The adsorption of R6G on the silver surface enhances the intensity of some bands with a low cross section in the spectrum of the pure molecule. The change in relative intensity in SERS (Zhou et al., 2012) is a consequence of both chemical interaction of the dye with the surface and localized surface Plasmon resonance conditions, given by the local electric field enhancement near the metal surfaces because of the oscillating surface dipole (Fan, Andrade & Brolo, 2011). To verify the observed SERS enhancement on the AgNPs synthesized in the present work, we used the simplest equation for the SERS enhancement factor (Le ru et al., 2007), EFSERS = (ISERS/IRaman) × (CRaman/CSERS), where ISERS is the measured intensity for a given band, IRaman is the Raman intensity measured for the same band, CRaman is the concentration of R6G in the solution used for acquiring the Raman spectrum, and CSERS is the concentration of R6G in the colloidal suspension. The band at 1,510 cm−1 was chosen for the calculation. The synthesized AgNPs presented an EFSERS of approximately 7.2 × 102 times in the experimental conditions used, making AgNPs an interesting SERS substrate.

Figure 3 shows a SEM image and a histogram of the AgNP sizes obtained from the C. ferrea extract, always considering the longest axis for the measurement. SEM (Fig. 3A) confirmed the formation of AgNPs, and the predominant morphology is a spheroidal shape with a wide-size distribution. Furthermore, agglomerates are formed possibly by the drying process. In the histogram in Fig. 3B, the size distribution of the AgNPs shows a mean diameter approximately 30–50 nm. The histogram was obtained by counting approximately 140 particles in different regions. The morphology observed by SEM is consistent with the UV–Vis spectroscopy results presented in Fig. 1.

Scanning electron microscopy (SEM).

Figure 3: Scanning electron microscopy (SEM).

(A) A representative SEM micrograph of the silver nanoparticles and (B) histogram of the size distribution of silver nanoparticles.

Figure 4 shows the XRD analysis of AgNPs. The diffractogram illustrates diffraction peaks at 2θ = 38.15°, 44.25°, 64.47°, 77.38° and 81.64°. The well-defined peaks indicate high crystallinity of the AgNPs, corresponding to a cubic unitary cell for nanocrystals. The UV–Vis spectroscopy, SERS, SEM and XRD results confirm the formation of AgNPs when using the C. ferrea extract as a reducing and stabilizing agent.

X-ray diffraction (XRD) of the AgNPs.

Figure 4: X-ray diffraction (XRD) of the AgNPs.

X-ray diffraction related to the diffraction planes of silver nanoparticles.
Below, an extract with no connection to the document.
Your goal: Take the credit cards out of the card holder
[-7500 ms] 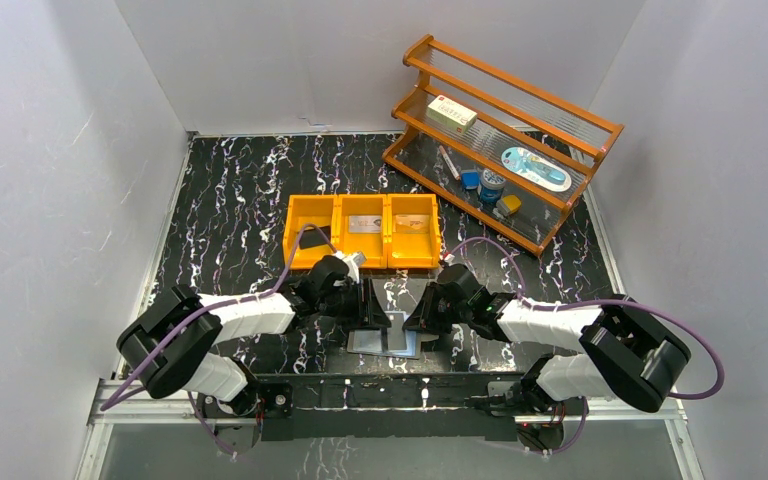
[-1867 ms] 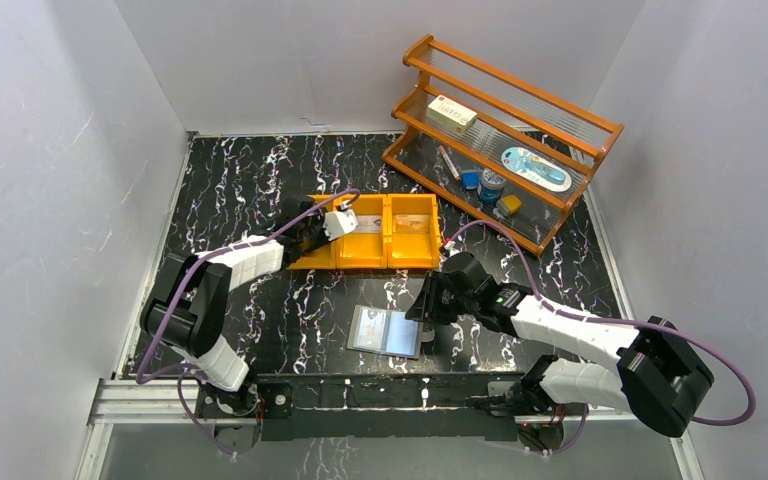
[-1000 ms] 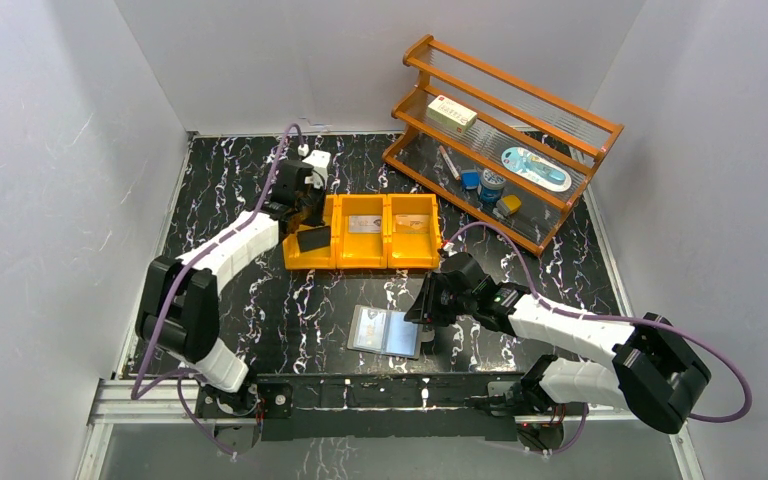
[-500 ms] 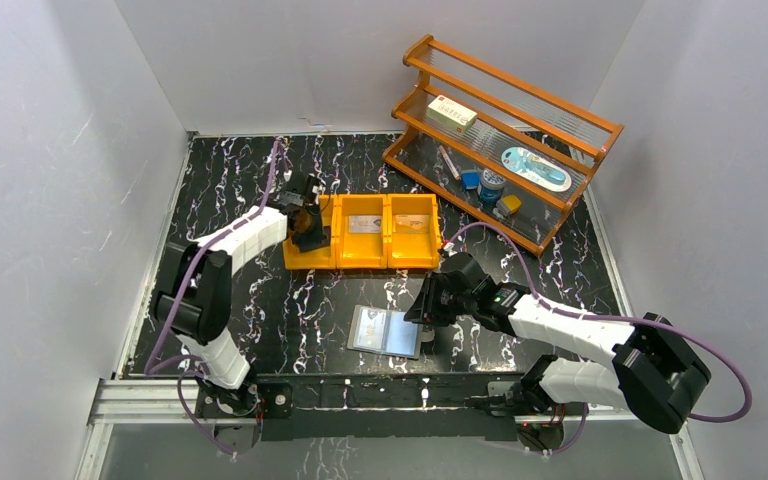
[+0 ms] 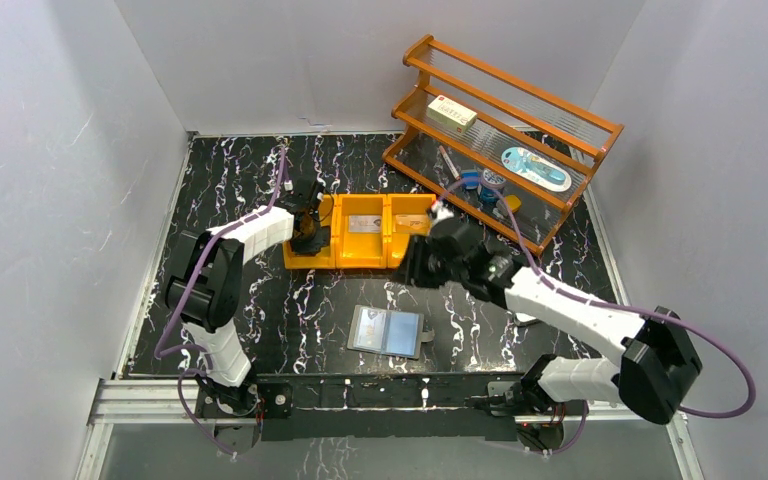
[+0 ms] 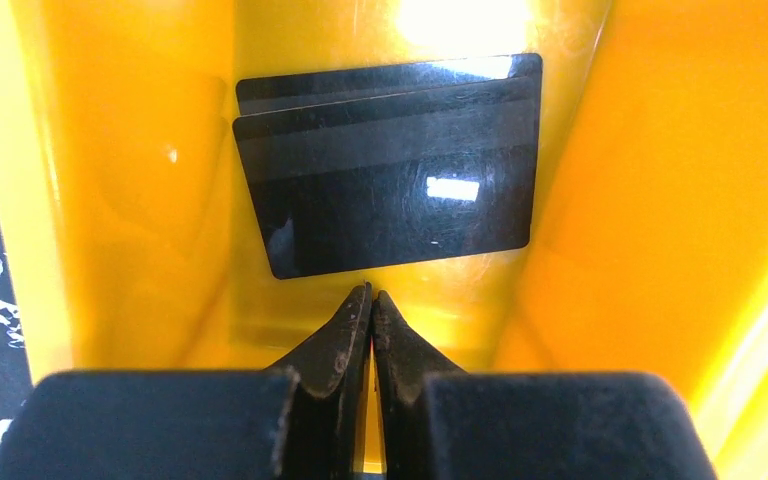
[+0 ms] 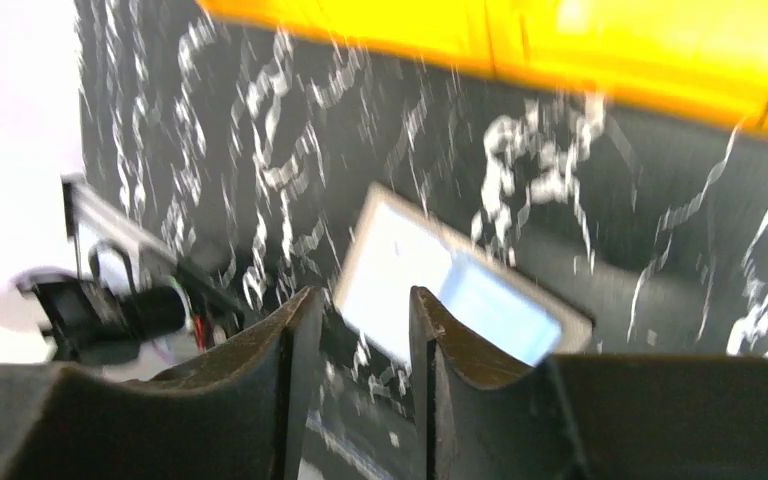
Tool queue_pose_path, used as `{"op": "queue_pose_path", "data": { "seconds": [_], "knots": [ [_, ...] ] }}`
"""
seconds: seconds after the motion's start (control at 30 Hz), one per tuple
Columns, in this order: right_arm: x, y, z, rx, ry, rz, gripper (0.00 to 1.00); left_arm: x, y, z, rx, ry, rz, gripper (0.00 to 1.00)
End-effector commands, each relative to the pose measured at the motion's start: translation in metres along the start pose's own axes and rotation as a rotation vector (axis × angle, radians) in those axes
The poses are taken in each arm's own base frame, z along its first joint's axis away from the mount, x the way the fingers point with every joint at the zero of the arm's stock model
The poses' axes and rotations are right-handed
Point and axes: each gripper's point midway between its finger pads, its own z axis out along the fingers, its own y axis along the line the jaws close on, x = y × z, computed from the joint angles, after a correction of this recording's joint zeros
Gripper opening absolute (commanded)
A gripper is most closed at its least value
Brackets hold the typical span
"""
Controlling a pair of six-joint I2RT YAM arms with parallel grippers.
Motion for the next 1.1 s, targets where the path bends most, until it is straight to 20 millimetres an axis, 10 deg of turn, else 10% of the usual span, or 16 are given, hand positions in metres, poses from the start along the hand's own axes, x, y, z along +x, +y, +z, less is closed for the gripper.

In relation to the antifungal activity the AgNPs were tested in the range of 9.7–5,000 μg mL−1 (Table 1). It was observed antifungal action against C. albicans (MIC = 312.5 μg mL−1), C. glabrata (MIC = 1,250 μg mL−1), C. kruzei (MIC = 312.5 μg mL−1) and C. guilliermondii (MIC = 156.25 μg mL−1). Both C. ferrea extract and AgNPs were active under experimental conditions.

Table 1:
Minimum inhibitory concentration (MIC) and minimum fungicidal concentration (MFC) of C. ferrea extract, AgNPs and reference drugs.
Microorganisms Nystatin Amphotericin B C. ferrea (Tul.) Martius AgNPs
MIC MFC MIC MFC MIC MFC MIC MFC
Candida albicans ATCC 10231 0.331 3.3 0.125 0.5 9.7 1,250 312.5 2,500
Candida glabrata CCT 0728 0.663 2.64 0.25 0.5 19.53 1,250 1,250 5,000
Candida krusei CCT 1517 2.64 2.64 2 2 78 >5,000 312.5 312.5
Candida guilliermondii CCT 1890 1,326 10.56 0.0312 0.0312 39.06 156.25 156.25 312.5
DOI: 10.7717/peerj.4361/table-1

Note:

Results of MIC and MFC were expressed in μg mL−1.

The biocidal activity of AgNPs depends on their size, shape, surface coatings (Wei et al., 2010; Zhang et al., 2016) and ultrafine structure (Harekrishna et al., 2009). In a study by Esteban-Tejeda et al. (2009), the synthesized AgNPs (20 nm) showed potent antifungal activity against clinical isolates and Candida ATCC standard strains in concentrations of 1–7 μg mL−1.

Prasad & Elumalai (2011) and Otunola et al. (2017) used plant species for the synthesis of AgNPs and showed strong antimicrobial activity on pathogenic microorganisms, including Candida tropicalis, C. krusei and Gram-positive and Gram-negative bacteria. The synthesized AgNPs were spherical and between 3–22 nm and 57 nm in size.

Plant species have shown great potential in the accumulation of heavy metals and as bioreducing agents (Iravani et al., 2014) in addition to maintaining the antimicrobial activity of silver (Alsahi et al., 2016). This action depends on the pH, reaction temperature and the nature and concentration of the extract (Mittal et al., 2014).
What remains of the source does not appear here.